First, we must know what the generation is of which the Lord spoke. It is the Church itself: "A seed shall serve him: It shall be accounted to the Lord for a generation (Psalm 22:30 - or v.31 in the BCP)." We are correctly reminded by the Evangelicals that God has no grandchildren. Every person born from above in the waters of Baptism is a child of God, and so the Church, even after two thousand years, is yet in its first generation. There is but one Father of us all, and so the Church is always but one generation. And, this one generation of the Church has a mission to preach the Gospel among all nations. Only once that is accomplished will the Lord Jesus Christ come back in His glory to judge the quick and the dead (Matt. 24:14).

People who open the Bible to satisfy curiosity need to repent, and open it to learn what to believe and how to live, and to keep their priorities focused on the Mission we all share. Jesus dealt with the pointless and distracting problem of curiosity rather bluntly. We see that in the first chapter of the book of Acts.

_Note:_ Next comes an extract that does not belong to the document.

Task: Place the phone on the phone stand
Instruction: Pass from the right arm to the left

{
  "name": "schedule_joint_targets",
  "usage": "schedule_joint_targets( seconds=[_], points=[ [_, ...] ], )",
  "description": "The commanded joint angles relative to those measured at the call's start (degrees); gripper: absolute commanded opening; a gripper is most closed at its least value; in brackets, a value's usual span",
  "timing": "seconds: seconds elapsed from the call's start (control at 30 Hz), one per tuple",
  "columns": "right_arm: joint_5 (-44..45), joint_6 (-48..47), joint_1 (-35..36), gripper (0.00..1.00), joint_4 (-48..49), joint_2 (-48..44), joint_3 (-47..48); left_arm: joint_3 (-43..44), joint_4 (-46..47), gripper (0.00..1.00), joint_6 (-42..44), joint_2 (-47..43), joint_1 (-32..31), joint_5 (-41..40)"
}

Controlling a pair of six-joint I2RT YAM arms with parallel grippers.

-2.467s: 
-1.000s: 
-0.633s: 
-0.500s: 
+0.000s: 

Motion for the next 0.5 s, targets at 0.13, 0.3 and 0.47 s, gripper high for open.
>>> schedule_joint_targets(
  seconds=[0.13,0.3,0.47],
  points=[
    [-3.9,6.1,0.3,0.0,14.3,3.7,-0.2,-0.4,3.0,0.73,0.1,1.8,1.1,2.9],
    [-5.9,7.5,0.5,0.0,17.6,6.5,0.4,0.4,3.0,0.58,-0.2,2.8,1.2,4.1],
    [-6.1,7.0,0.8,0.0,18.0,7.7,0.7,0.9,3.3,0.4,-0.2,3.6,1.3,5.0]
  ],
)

"When they therefore were come together, they asked of him, saying, Lord, wilt thou at this time restore again the kingdom to Israel? And he said unto them, It is not for you to know the times or the seasons, which the Father hath put in his own power. But ye shall receive power, after that the Holy Ghost is come upon you: and ye shall be witnesses unto me both in Jerusalem, and in all Judaea, and in Samaria, and unto the uttermost part of the earth (Acts 1:6-8)."

The challenge in reading the Bible is make our own lives relevant to the will of God. It is not to satisfy curiosity about the secret things, such as that day and hour, that are strictly in God's hands.